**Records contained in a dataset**
# # # #
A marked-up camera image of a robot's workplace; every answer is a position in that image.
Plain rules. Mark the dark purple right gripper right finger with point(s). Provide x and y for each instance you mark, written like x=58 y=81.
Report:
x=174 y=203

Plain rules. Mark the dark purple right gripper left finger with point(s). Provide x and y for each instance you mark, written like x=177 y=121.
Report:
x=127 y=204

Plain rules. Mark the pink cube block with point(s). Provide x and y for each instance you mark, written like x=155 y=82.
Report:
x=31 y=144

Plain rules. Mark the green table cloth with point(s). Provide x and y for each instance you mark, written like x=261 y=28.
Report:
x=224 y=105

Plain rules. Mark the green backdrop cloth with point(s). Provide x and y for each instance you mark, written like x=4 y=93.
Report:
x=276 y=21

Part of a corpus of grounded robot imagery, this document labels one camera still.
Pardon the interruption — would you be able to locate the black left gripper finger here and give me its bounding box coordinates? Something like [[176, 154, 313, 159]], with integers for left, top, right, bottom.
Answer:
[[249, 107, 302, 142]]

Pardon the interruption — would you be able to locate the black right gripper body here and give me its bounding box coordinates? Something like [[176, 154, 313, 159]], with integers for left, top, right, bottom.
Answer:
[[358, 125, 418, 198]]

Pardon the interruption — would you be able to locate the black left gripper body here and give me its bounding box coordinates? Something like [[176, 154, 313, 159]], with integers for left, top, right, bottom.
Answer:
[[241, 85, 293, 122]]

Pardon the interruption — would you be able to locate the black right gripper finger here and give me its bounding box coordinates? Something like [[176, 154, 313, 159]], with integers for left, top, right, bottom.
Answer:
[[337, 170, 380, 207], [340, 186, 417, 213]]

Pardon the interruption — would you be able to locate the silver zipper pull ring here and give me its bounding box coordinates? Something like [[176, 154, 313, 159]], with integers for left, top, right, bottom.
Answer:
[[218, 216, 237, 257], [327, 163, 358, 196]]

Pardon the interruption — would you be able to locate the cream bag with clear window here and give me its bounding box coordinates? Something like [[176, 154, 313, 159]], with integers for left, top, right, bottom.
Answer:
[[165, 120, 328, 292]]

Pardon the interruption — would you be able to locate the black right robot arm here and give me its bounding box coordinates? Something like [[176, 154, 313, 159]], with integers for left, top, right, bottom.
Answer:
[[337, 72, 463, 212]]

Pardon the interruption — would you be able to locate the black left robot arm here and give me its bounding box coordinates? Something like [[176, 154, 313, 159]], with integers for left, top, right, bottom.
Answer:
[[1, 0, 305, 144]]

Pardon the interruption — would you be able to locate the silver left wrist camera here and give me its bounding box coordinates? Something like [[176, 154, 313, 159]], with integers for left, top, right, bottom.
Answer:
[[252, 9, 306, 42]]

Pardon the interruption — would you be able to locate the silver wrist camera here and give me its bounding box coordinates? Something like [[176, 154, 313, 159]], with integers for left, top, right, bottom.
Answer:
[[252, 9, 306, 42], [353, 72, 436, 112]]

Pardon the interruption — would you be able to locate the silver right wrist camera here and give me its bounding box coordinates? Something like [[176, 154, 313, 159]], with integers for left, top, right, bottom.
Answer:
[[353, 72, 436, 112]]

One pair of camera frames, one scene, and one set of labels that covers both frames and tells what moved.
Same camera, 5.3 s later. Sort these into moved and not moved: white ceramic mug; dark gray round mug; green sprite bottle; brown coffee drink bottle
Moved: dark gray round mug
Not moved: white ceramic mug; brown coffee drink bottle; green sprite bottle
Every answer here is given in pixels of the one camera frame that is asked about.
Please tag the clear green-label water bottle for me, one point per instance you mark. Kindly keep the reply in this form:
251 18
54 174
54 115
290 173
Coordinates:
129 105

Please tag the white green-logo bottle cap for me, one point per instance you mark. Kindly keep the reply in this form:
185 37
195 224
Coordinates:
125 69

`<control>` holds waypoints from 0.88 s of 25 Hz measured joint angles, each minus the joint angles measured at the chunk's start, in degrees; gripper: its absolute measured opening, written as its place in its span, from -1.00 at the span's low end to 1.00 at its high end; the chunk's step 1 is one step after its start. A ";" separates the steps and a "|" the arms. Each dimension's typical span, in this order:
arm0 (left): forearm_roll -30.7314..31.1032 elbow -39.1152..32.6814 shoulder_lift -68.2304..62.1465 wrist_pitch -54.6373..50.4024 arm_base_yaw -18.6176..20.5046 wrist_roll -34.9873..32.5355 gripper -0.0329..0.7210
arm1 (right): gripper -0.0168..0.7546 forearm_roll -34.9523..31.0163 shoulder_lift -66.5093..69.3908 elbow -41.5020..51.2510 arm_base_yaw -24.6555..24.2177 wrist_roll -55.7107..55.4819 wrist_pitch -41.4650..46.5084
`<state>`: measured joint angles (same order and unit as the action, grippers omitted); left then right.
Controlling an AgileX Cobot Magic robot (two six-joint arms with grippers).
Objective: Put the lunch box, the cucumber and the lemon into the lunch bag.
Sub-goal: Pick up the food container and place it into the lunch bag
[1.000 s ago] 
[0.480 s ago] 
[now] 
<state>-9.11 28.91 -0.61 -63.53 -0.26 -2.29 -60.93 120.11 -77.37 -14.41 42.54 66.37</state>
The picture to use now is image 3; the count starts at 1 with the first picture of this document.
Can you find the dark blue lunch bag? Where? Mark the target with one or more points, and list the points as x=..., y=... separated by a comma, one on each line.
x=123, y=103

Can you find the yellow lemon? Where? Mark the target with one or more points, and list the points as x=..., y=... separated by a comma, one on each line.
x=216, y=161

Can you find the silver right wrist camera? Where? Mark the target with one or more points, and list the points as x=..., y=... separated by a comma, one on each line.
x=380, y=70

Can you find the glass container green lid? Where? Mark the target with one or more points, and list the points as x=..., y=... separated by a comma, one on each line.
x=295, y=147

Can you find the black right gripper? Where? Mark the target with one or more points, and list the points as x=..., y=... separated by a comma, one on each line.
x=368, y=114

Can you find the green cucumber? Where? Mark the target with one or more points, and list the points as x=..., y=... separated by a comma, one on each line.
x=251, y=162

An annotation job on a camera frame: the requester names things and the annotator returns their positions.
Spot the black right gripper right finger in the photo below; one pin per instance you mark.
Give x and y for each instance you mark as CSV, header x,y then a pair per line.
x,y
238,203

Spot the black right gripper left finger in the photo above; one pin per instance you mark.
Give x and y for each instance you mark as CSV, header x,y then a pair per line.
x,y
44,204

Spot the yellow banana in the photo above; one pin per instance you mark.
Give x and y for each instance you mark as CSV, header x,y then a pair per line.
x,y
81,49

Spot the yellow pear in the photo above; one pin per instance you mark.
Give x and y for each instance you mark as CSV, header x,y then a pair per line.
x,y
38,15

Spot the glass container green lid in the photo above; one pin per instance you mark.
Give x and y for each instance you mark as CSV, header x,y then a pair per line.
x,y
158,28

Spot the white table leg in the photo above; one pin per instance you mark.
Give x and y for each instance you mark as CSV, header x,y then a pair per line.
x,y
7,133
# # # #
**Exercise details**
Return every line holding the word "table" from the records.

**Expected answer**
Plain rules. Mark the green table cloth with point(s). Provide x and y for each instance you mark, written like x=261 y=28.
Spot the white table leg in the photo above; one pin per instance you mark.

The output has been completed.